Futures contracts linked to the Dow Jones Industrial Average lost 358 points, or 1.07%. S&P 500 futures were down 1.01% and Nasdaq-100 futures were down 0.56%.
Stocks that would have stagnated in pre-market trading on Friday, with shares of GM And the Larva Each discount is more than 1%.
Meanwhile, Olive Garden-parent stock Darden Restaurants It went up a bit in Primarkt After reporting profits that exceeded estimates.
The moves come on the heels of a rough day for the markets. The Dow fell 764.13 points, or 2.25%, on Thursday, its worst daily performance since September. The S&P 500 and Nasdaq Composite fell 2.49% and 3.23%, respectively.
Disappointing retail sales report on Thursday It sparked investor concerns about slowing consumer spending amid rising inflation, a sign of a weak economy.
With these recent declines, the indices are preparing for a second consecutive week of losses. The S&P 500 is down 1% for the week and 4.5% for the month of December as hopes of a year-end rally fade.
Trading can be particularly volatile on Friday with a large number of options set to expire.
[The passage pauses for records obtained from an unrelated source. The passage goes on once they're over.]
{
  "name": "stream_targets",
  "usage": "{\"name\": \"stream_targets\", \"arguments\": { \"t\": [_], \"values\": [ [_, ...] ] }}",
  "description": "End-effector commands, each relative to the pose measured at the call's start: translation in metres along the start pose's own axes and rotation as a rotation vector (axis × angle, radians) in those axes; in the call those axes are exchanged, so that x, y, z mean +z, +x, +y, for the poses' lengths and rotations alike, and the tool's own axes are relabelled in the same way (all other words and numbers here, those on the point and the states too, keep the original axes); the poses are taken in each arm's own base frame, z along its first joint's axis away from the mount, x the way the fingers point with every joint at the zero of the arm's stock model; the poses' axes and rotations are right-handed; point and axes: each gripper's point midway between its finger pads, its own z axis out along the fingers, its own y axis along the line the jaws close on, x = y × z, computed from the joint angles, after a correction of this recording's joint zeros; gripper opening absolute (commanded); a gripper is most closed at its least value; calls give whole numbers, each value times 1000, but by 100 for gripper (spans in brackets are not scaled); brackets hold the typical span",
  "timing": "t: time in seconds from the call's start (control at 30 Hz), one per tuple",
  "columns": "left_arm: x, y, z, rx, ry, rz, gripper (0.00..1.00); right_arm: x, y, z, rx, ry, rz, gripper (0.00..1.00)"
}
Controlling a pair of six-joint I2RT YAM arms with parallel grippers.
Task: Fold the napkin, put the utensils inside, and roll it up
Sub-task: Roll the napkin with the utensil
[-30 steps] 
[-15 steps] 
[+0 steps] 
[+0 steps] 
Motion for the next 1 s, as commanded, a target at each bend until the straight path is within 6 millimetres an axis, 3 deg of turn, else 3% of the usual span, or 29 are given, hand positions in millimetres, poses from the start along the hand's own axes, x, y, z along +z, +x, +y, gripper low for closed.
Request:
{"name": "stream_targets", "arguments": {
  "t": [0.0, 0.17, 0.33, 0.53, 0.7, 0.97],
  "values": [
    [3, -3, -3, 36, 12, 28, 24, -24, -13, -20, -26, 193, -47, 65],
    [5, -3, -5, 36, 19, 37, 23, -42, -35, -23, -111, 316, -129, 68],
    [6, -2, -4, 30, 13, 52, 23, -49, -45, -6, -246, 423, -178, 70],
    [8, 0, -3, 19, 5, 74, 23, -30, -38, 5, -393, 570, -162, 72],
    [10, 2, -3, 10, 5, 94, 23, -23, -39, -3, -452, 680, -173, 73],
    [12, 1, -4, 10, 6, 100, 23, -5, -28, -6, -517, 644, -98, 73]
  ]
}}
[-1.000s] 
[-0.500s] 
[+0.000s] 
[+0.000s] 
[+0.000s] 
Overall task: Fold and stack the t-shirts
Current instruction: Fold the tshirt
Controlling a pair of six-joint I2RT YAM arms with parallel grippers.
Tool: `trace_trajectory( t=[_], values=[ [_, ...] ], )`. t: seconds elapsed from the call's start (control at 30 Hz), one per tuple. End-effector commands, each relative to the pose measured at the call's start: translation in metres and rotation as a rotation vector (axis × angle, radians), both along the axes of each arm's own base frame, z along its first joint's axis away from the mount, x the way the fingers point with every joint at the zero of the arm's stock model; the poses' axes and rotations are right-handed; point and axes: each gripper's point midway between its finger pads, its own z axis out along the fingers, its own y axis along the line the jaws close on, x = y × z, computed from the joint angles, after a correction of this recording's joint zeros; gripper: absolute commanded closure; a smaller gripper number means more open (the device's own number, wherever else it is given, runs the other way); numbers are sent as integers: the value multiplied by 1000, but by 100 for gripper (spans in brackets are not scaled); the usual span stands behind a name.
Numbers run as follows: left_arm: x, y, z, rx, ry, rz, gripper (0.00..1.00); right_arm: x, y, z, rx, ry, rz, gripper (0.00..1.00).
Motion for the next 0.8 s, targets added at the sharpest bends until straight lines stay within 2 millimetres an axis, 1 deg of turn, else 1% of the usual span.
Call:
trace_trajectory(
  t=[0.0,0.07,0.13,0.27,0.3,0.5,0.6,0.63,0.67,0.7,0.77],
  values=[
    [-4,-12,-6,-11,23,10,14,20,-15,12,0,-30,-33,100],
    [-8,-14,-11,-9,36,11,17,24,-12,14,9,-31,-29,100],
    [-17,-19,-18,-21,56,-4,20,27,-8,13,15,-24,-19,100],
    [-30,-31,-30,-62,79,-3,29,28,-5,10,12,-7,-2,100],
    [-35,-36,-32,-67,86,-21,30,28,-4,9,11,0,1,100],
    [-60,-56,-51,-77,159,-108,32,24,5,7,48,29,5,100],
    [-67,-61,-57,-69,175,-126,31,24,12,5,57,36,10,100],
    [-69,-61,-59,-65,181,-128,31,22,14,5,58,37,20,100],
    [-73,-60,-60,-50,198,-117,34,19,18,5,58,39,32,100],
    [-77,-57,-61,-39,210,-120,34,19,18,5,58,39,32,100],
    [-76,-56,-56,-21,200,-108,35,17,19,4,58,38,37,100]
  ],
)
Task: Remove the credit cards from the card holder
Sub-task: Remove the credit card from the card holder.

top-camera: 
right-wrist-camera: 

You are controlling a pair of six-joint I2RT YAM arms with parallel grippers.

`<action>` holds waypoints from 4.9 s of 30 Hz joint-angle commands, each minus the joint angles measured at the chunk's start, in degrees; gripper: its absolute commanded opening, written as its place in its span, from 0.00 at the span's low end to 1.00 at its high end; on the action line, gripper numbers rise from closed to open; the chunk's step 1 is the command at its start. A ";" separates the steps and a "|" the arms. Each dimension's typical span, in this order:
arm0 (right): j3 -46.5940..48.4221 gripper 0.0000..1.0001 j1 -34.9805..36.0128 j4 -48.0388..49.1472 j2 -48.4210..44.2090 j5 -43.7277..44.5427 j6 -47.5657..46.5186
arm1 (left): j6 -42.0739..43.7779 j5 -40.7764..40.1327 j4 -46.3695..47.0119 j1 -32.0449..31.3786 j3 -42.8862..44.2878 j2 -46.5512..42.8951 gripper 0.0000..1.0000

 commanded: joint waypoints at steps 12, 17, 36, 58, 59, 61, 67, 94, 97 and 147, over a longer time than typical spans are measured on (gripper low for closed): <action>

There are $2.6 trillion worth of index options set to expire, the highest amount “relative to stock market volume in nearly two years,” according to Goldman Sachs.
Stocks have been dropping this week in wake Raising the Fed interest rate by 50 basis points On Wednesday – the highest rate in 15 years. The central bank said it will continue to raise interest rates through 2023 to 5.1%, a larger figure than previously expected.
“After being so hopeful on the Fed pivot, stock traders are having indigestion [Wednesday’s] John Lynch, chief investment officer at Comerica Wealth Management, said the FOMC statement, which reiterated Jerome Powell’s “higher for longer” theme.
They will also be looking for any hints about future Fed policy from speakers John Williams, Michelle Bowman and Mary Daley. Investors are trying to gauge the pace of future rate hikes and the central bank’s view of the economy.
Data will also be released in the morning with December PMIs in services and manufacturing.